SHERIDAN — On Aug. 16, a control officer for the Sheridan County Predator Management District trapped and killed a gray wolf responsible for killing 21 sheep in the Bighorn Mountains. The wolf was the first documented kill in the Bighorn Mountains by the predator management district.

The gray wolf was a 130-pound, 2-year-old female that killed 21 sheep near the head of Bull Creek in the Bighorn Mountains, according to a press release from the Sheridan County Predator Management District.

The sheep were killed between Aug. 10 and Aug. 13 on the sheeps’ bed ground. They belonged to producer Phil Little of Little Ranch near Leiter. Sheep herder Carlos Inga Inga tracked the wolf for three days before reporting it to Little who contacted the Sheridan County Predator Management District for assistance with eliminating the wolf.

Control Officer Alan Plummer, who is employed full-time with the predator management district, met with the sheep herder at the kill site on Aug. 13 and determined from tracks and bite marks on the sheep that the predator was a wolf.

The sheep were moved to a new bed ground, and Plummer placed a leg hold trap and bait at the site.

Plummer checked the trap every 24 hours, and at 6 a.m. Aug. 16, he found the wolf in the trap. He said the wolf had only been in the trap for a few hours.

The wolf was killed with a pistol shot and reported to the Wyoming Game and Fish Department as required by state statute. DNA samples were taken and reported to the WGFD for use in its genetic database.

Tracks in the area indicated only one wolf, Plummer said. Since the wolf was killed, the sheep have been returned to the pasture and no further sheep deaths have been reported.

“It was never going to stop killing until we eliminated the problem,” Plummer said.

It is believed the wolf was a descendant from a Yellowstone wolf herd and traveled to the Bighorn Mountains alone. She was not transplanted into the Bighorn Mountains.

By state statute, the Wyoming Game and Fish Department is not allowed to report details about wolf harvests. However, according to Trophy Game Harvest Quota statistics maintained by the department on its website, 25 gray wolves have been killed in Wyoming’s predatory zone in 2013.

Since wolves were removed from the federal list of threatened and endangered animals in Wyoming in October 2012, they have been managed in northwest Wyoming as trophy game animals and in the rest of the state as predatory animals. There is no quota for wolf kills in the predatory zone.
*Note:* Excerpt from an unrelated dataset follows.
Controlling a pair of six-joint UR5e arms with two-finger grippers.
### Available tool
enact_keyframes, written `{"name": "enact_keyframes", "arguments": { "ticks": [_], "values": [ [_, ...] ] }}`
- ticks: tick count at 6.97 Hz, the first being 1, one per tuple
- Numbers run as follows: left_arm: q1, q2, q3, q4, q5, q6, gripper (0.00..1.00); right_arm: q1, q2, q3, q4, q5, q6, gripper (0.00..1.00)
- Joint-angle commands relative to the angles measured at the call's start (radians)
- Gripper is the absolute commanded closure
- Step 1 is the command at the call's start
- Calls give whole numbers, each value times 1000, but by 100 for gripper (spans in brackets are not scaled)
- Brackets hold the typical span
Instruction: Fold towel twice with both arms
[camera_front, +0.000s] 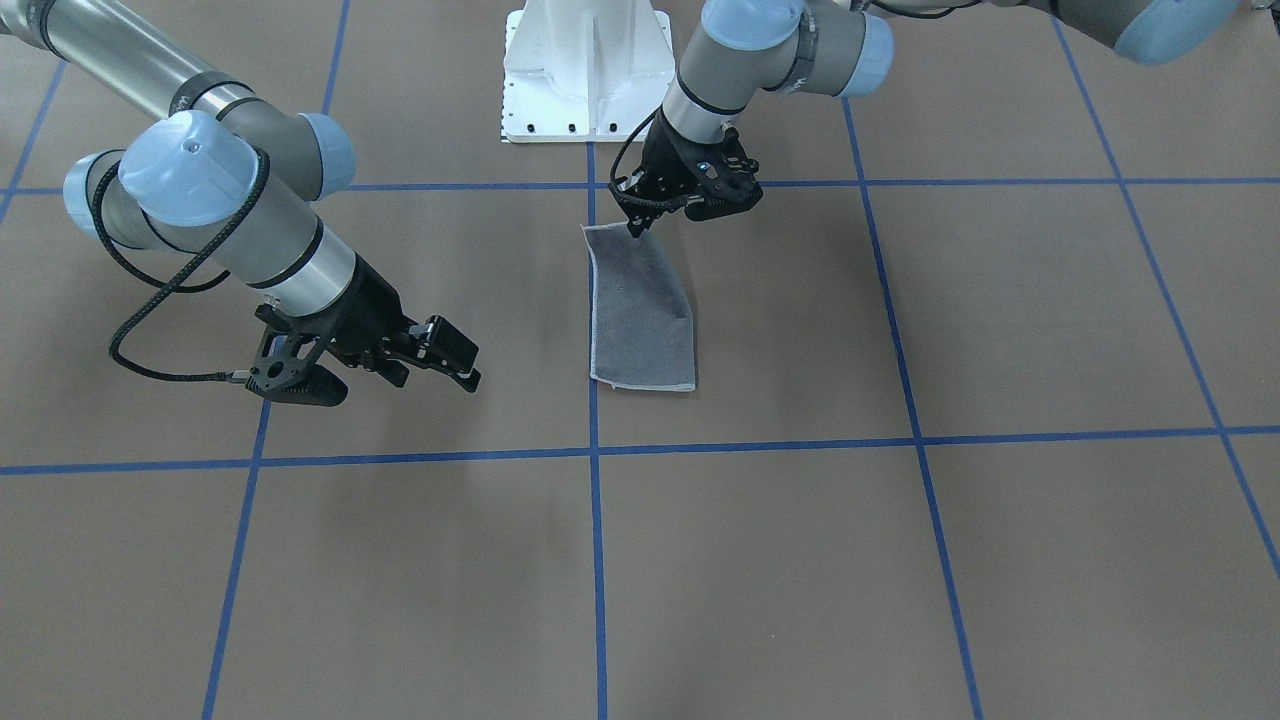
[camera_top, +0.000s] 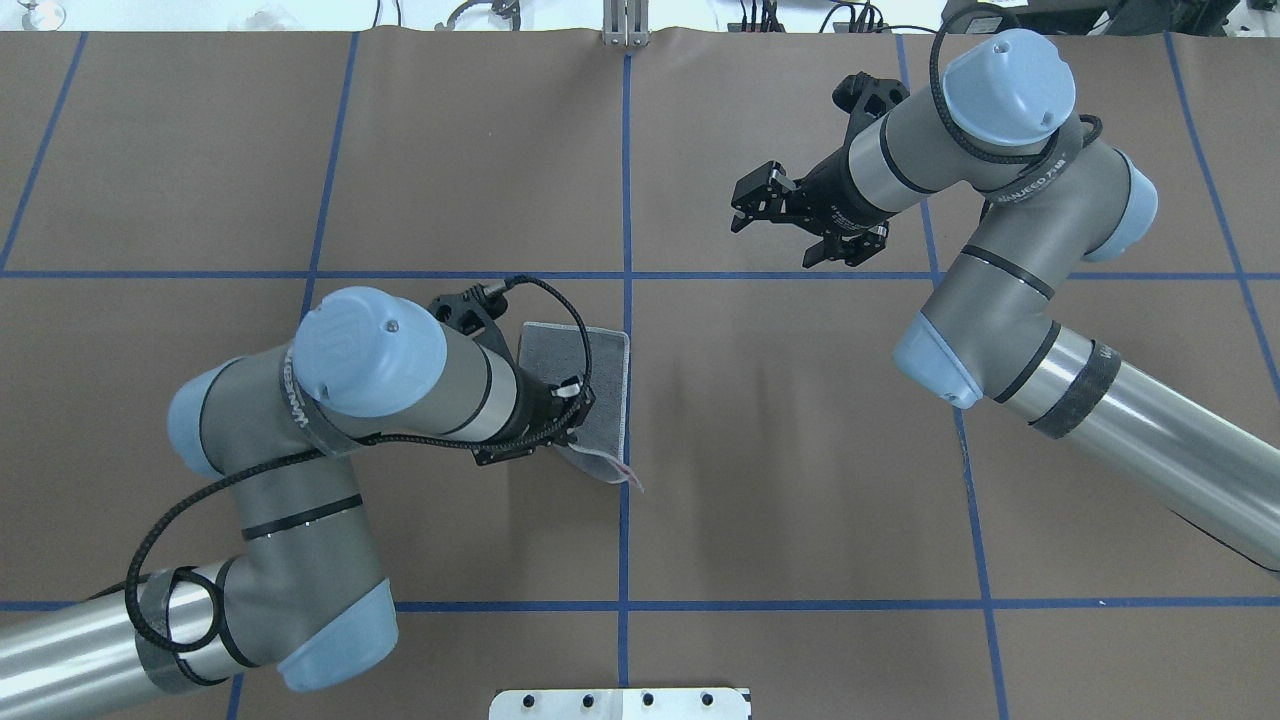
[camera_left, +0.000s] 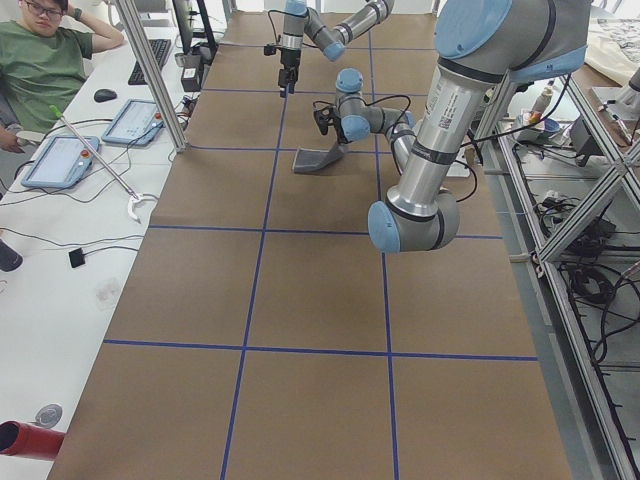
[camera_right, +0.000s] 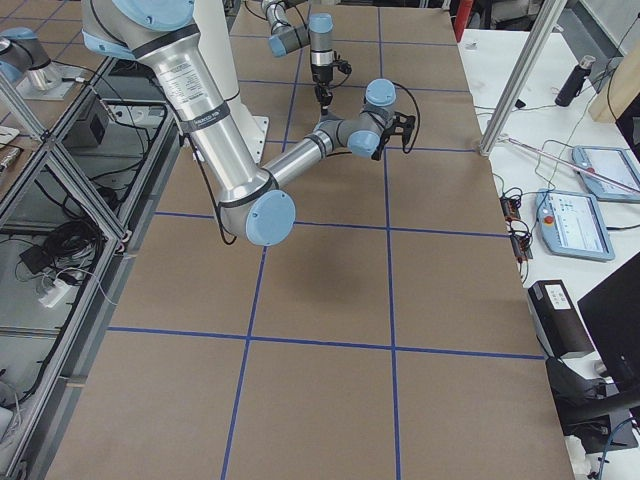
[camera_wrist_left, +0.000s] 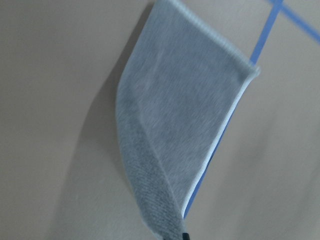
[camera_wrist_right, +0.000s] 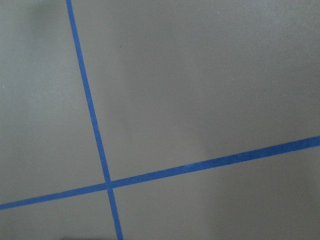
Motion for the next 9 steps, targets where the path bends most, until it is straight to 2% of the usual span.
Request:
{"name": "enact_keyframes", "arguments": {
  "ticks": [1, 2, 4, 5, 8, 9],
  "values": [
    [-99, -44, 63, -7, -3, 1, 100, 0, -2, -2, 3, 1, -1, 0],
    [-113, -84, 144, -14, -1, 1, 100, 0, -2, -2, 3, 1, -2, 0],
    [-116, -101, 331, -213, 0, -3, 100, 2, -4, -2, 1, -1, -8, 0],
    [-133, -104, 370, -248, -1, -5, 100, 3, -4, -2, 1, -1, -8, 0],
    [-162, -104, 375, -250, -3, -6, 100, 3, -4, -2, 1, -1, -8, 0],
    [-181, -103, 375, -251, -41, -5, 100, 8, -5, -6, 1, -1, -11, 0]
  ]
}}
Kent Drake, predator management coordinator for the Wyoming Department of Agriculture, said that each county in Wyoming has its own predator management board that was established long ago by area cattlemen and sheep herders. In 2006, the Legislature created the Animal Damage Management Board through the department of agriculture as a way to continue funding predator districts.

Predator districts that assess the maximum livestock inspection fee of $1 per head and allow county commissioners to appoint three sportsmen as board members, making a total nine-member board with the six elected cattle and sheep ranchers, are eligible to apply for Animal Damage Management Board grants to fund predator management and wildlife benefit programs in the district.

In fiscal year 2013, the Sheridan County Predator Management District received $98,207 for predator management and $9,500 for rabies management, Drake said. Additional funds are available from the ADMB to help defray the cost of managing wolves.